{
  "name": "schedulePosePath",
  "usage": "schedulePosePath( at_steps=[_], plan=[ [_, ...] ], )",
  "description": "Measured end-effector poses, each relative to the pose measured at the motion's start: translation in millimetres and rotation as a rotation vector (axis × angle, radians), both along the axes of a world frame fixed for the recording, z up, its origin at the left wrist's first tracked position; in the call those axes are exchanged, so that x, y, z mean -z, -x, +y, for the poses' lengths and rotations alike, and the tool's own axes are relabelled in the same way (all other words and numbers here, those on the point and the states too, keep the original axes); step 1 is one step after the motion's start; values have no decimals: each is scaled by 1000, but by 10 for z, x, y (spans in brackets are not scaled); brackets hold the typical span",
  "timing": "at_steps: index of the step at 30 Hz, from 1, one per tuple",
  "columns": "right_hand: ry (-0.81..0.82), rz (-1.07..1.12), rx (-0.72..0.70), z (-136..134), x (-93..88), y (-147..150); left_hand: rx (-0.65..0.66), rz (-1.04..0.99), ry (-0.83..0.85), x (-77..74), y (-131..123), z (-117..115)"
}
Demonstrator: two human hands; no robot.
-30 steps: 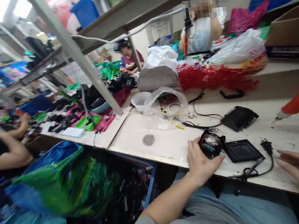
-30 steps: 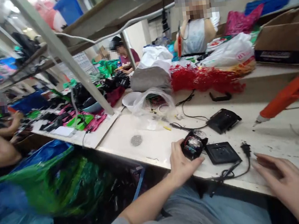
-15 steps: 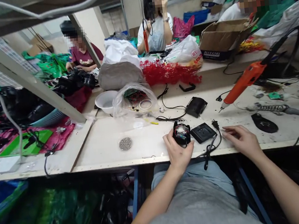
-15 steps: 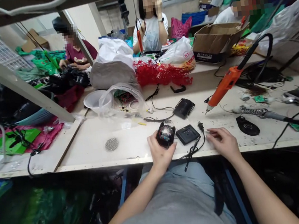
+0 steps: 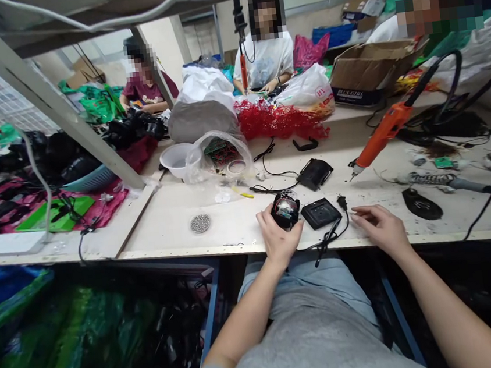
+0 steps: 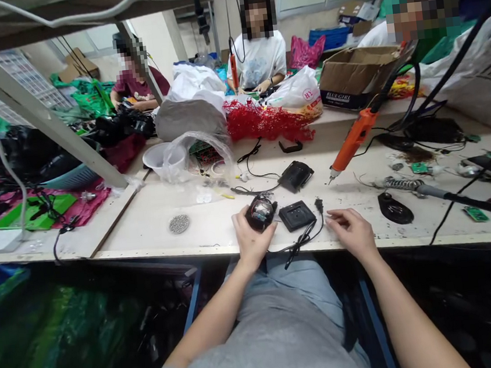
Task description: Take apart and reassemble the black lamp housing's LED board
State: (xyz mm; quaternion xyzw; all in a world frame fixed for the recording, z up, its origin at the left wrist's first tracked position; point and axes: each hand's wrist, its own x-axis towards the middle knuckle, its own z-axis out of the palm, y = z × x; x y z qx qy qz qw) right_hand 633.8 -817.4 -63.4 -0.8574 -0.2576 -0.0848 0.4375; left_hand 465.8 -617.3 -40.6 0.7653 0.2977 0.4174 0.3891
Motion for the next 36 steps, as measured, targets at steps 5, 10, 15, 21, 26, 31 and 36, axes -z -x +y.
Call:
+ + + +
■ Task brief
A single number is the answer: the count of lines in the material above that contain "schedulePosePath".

■ The answer
2